--- PROBLEM DETAILS ---
From the listing, collect all lines containing the word "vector".

━━━━━━━━━━━━━━━━

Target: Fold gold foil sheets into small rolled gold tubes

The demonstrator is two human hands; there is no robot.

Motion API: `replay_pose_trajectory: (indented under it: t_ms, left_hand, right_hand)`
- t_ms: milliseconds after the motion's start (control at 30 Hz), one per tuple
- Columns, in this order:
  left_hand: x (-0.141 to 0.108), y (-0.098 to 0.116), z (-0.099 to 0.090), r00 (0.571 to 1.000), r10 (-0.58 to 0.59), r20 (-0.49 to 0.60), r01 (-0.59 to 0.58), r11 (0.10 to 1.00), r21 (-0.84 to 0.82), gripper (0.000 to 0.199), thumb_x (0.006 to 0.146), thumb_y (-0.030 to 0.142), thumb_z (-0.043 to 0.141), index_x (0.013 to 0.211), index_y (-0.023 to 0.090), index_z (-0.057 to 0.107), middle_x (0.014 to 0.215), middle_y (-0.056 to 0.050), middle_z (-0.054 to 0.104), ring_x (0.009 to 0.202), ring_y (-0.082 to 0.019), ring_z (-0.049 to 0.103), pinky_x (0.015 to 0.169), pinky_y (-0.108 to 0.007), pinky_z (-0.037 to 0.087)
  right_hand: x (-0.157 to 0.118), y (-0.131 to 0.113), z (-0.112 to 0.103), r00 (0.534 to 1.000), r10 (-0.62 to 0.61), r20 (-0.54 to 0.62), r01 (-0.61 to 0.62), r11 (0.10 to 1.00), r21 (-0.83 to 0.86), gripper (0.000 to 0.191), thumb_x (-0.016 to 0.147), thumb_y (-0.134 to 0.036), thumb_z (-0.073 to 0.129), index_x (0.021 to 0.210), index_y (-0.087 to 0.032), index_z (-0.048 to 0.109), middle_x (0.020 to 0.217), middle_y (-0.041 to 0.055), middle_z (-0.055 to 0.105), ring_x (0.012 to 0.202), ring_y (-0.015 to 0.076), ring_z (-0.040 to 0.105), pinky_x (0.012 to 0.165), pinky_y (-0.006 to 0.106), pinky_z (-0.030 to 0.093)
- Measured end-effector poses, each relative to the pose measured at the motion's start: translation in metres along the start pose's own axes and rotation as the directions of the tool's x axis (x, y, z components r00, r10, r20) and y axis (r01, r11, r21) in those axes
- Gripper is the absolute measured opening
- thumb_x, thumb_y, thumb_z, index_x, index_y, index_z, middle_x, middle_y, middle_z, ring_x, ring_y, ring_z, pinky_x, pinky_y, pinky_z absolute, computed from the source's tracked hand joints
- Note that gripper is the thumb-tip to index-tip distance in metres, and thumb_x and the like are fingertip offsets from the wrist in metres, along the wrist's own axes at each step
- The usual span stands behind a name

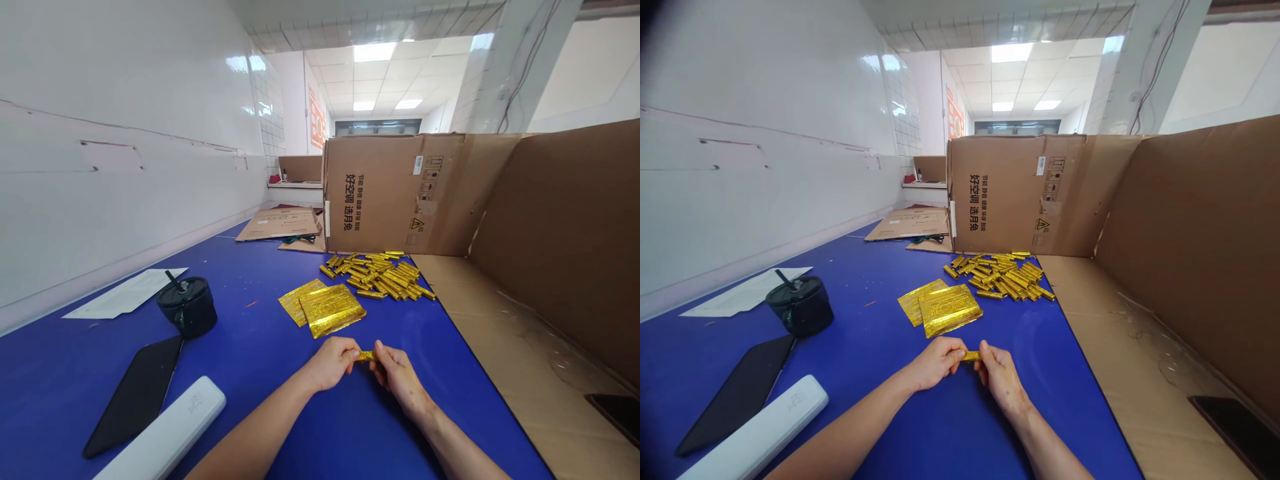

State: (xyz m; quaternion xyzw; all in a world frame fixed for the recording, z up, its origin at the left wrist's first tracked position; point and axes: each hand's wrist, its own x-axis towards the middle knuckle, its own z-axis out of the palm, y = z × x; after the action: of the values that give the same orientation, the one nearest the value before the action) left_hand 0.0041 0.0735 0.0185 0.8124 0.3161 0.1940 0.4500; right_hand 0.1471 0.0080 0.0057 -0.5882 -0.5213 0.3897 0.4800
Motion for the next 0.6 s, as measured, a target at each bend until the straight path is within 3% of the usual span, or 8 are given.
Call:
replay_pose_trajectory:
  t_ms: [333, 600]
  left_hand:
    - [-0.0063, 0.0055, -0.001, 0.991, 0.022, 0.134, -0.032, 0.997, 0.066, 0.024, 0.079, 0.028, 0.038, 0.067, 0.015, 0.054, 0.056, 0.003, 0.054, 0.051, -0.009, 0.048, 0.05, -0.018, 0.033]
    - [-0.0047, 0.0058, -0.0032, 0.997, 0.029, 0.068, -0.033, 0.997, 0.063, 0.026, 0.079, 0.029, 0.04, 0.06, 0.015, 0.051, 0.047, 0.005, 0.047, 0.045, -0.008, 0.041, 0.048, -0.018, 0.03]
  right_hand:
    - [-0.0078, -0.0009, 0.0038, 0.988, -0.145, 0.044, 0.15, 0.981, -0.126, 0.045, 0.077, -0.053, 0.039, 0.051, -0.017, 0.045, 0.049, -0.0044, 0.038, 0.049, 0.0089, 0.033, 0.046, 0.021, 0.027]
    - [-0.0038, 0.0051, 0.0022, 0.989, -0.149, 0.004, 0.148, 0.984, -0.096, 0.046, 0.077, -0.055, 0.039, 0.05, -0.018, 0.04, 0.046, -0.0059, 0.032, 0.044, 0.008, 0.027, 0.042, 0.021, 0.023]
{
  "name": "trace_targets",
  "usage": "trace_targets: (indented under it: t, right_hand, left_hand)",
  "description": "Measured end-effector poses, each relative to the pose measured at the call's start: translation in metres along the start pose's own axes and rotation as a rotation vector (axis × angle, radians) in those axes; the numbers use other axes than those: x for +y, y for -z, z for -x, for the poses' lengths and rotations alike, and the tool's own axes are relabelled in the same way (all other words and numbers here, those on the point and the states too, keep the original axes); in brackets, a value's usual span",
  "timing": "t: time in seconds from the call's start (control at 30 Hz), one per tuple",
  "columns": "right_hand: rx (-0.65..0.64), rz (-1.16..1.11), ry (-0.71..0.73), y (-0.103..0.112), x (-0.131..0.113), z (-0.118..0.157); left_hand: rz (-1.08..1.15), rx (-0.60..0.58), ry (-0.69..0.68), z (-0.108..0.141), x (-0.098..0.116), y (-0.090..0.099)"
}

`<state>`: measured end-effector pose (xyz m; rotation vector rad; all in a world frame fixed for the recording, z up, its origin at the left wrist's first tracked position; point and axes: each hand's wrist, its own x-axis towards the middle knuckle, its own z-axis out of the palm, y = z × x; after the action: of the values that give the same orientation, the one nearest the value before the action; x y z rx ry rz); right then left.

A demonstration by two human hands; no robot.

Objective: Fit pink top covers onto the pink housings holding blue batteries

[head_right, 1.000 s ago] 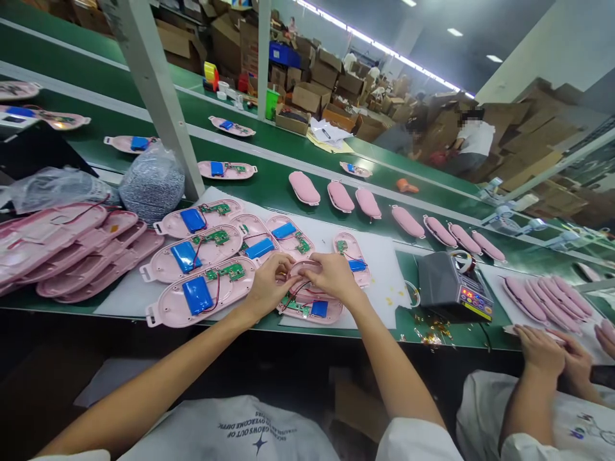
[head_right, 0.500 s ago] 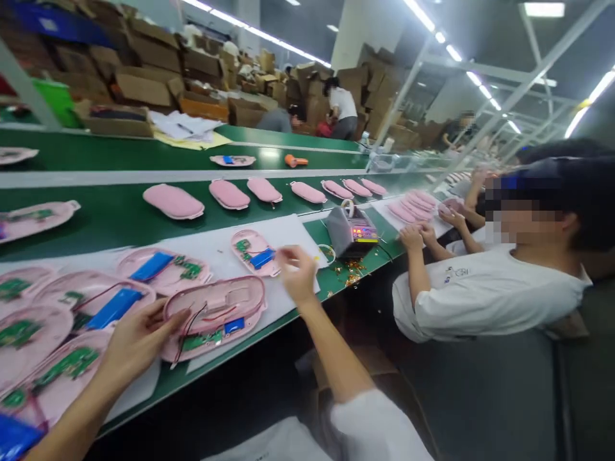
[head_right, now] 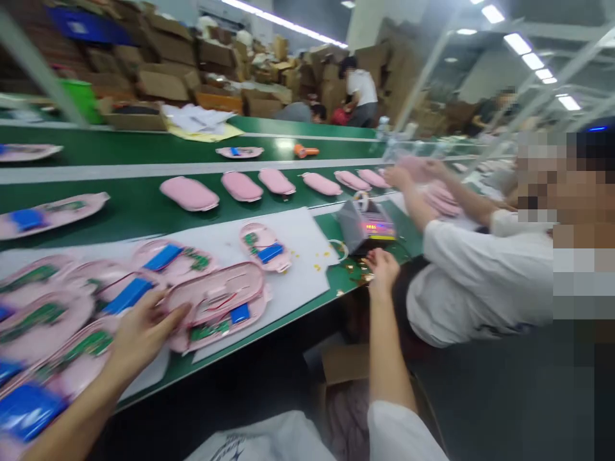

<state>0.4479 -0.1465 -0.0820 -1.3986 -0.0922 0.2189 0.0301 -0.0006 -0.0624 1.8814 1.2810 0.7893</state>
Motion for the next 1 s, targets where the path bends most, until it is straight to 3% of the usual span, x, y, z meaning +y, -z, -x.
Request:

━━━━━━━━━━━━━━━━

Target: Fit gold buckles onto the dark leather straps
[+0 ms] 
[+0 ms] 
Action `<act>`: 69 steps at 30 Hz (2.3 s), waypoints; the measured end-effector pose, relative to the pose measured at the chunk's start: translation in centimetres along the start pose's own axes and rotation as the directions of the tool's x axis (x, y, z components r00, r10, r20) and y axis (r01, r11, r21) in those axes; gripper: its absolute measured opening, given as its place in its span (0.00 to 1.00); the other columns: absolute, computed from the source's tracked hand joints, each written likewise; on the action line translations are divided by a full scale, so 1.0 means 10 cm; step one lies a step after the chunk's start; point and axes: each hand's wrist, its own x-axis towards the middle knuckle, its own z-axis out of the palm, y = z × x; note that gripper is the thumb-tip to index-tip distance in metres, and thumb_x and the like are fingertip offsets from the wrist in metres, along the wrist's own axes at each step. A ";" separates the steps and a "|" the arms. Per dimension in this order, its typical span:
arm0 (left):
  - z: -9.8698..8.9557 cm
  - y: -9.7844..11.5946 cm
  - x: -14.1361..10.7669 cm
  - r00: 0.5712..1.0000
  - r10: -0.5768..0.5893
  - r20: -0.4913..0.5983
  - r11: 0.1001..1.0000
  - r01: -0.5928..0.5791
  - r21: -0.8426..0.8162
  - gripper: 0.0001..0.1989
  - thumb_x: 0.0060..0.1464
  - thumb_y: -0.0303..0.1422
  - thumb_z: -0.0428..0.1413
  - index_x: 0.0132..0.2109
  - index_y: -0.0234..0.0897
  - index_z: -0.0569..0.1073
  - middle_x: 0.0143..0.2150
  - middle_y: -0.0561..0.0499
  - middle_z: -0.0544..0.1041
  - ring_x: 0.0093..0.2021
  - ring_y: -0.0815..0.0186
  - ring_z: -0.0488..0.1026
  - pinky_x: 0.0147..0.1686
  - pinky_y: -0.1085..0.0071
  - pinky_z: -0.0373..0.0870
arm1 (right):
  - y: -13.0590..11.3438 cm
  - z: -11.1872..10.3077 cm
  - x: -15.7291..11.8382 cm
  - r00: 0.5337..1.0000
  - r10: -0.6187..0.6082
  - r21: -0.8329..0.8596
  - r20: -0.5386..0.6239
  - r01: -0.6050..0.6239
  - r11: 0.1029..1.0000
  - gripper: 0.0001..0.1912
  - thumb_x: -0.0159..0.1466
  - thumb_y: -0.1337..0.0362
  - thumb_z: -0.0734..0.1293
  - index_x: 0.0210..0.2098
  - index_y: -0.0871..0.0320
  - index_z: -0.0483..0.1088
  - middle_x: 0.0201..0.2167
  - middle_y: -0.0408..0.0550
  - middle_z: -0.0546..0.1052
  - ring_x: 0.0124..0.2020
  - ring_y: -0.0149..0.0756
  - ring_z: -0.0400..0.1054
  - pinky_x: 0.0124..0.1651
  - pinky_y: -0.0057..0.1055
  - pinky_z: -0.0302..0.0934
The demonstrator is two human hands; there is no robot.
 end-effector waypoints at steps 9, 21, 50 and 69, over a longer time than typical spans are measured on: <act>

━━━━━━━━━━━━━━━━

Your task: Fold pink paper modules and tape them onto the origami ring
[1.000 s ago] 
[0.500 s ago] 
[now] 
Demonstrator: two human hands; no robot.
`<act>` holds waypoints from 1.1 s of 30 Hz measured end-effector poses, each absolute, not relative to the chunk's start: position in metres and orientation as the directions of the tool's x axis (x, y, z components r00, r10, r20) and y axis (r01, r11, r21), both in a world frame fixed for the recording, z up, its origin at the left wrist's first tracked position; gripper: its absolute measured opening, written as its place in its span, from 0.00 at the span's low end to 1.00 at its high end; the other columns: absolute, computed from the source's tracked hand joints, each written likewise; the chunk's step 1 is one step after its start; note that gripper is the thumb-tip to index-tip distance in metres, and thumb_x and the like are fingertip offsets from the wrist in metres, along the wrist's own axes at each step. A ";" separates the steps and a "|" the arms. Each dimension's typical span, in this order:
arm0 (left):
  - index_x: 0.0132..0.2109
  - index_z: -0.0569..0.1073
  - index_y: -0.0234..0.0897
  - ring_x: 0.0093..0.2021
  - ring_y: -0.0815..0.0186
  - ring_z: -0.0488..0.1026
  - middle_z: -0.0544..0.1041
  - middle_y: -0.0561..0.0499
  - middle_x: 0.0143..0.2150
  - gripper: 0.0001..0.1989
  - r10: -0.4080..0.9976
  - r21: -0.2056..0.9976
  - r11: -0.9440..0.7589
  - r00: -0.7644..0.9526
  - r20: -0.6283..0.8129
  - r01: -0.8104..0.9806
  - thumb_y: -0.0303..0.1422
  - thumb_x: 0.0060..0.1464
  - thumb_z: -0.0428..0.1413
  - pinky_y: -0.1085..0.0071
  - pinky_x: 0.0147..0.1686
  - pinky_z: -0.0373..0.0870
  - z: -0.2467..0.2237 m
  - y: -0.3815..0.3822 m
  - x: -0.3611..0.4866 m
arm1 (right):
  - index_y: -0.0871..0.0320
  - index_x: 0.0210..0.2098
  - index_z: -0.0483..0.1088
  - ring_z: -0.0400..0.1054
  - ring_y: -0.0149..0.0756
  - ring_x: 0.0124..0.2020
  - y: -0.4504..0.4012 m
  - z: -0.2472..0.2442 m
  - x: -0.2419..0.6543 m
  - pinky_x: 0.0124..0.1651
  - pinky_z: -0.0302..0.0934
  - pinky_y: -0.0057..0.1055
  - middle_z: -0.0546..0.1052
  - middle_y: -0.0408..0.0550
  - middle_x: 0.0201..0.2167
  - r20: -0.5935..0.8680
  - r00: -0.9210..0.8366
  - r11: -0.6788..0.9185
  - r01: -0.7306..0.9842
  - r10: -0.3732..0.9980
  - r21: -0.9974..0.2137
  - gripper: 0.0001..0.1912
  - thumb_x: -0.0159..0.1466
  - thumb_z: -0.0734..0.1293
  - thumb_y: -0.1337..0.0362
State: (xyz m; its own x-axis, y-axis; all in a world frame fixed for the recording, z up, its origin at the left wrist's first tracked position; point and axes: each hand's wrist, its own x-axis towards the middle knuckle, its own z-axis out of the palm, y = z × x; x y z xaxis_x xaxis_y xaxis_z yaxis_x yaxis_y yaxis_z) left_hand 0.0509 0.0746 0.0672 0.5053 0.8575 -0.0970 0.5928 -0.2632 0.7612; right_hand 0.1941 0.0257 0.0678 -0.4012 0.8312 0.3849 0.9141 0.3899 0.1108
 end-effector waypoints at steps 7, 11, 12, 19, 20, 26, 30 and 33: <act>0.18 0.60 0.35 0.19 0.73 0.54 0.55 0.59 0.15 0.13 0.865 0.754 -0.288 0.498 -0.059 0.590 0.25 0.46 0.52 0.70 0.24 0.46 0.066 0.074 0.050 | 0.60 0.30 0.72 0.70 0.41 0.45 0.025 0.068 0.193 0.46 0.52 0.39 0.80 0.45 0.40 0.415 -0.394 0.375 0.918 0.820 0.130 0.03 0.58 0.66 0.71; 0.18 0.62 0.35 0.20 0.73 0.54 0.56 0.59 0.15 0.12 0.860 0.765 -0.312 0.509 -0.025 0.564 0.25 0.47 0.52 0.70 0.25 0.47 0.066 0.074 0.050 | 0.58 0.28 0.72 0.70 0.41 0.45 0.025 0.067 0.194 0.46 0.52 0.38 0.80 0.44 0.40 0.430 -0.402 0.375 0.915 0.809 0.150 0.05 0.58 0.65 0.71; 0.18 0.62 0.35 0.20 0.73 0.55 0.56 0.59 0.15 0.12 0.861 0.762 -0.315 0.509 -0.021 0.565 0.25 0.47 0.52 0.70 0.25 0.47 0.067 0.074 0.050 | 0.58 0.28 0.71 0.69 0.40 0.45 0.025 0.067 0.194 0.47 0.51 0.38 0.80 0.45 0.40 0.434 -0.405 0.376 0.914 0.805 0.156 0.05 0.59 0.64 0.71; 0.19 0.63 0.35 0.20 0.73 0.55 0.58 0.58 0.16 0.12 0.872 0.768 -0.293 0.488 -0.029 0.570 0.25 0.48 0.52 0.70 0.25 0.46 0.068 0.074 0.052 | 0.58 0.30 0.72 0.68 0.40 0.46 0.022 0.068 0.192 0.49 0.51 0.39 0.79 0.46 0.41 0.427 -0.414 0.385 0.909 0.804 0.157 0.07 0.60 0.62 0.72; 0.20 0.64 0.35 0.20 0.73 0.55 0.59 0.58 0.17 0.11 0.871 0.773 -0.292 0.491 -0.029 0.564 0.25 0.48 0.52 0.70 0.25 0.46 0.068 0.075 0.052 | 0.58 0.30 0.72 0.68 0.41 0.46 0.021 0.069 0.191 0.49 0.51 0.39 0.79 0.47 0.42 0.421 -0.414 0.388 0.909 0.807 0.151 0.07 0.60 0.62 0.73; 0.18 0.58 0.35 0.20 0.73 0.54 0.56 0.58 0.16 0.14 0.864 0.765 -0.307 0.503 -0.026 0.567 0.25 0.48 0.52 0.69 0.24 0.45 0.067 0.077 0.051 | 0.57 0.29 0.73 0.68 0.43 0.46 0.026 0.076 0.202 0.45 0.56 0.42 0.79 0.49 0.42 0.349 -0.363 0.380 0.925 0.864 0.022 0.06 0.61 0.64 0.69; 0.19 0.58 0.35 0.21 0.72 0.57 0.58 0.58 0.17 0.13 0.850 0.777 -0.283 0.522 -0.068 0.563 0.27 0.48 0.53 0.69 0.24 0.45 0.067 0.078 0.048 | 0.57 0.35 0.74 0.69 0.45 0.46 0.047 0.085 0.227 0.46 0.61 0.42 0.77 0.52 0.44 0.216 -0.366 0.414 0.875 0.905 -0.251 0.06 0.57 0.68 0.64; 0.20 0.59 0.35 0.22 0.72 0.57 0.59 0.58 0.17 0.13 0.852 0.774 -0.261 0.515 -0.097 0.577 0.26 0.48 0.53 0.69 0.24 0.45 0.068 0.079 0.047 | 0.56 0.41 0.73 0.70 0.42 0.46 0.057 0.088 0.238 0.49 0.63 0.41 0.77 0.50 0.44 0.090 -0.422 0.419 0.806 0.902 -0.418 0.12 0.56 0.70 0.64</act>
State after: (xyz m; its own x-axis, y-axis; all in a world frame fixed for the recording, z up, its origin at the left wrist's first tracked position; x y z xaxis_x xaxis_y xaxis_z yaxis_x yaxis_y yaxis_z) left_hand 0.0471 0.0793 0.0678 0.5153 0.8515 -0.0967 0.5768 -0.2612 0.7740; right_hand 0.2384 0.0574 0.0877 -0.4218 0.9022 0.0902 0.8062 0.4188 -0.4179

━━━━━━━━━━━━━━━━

--- SOLUTION TO THIS TASK ---
  "description": "Measured end-effector poses, each relative to the pose measured at the call's start: translation in metres along the start pose's own axes and rotation as a rotation vector (axis × angle, radians) in those axes; the numbers use other axes than those: x for +y, y for -z, z for -x, for the poses' lengths and rotations alike, and the tool's own axes are relabelled in the same way (all other words and numbers here, those on the point and the states too, keep the original axes); in brackets, a value's usual span",
`<state>`: measured end-effector pose (xyz m; rotation vector rad; all in a world frame fixed for the recording, z up, its origin at the left wrist's first tracked position; point and axes: each hand's wrist, its own x-axis towards the middle knuckle, its own z-axis out of the palm, y = z × x; after the action: of the values that give the same orientation, the one nearest the value before the action; x y z rx ry rz); right then left.

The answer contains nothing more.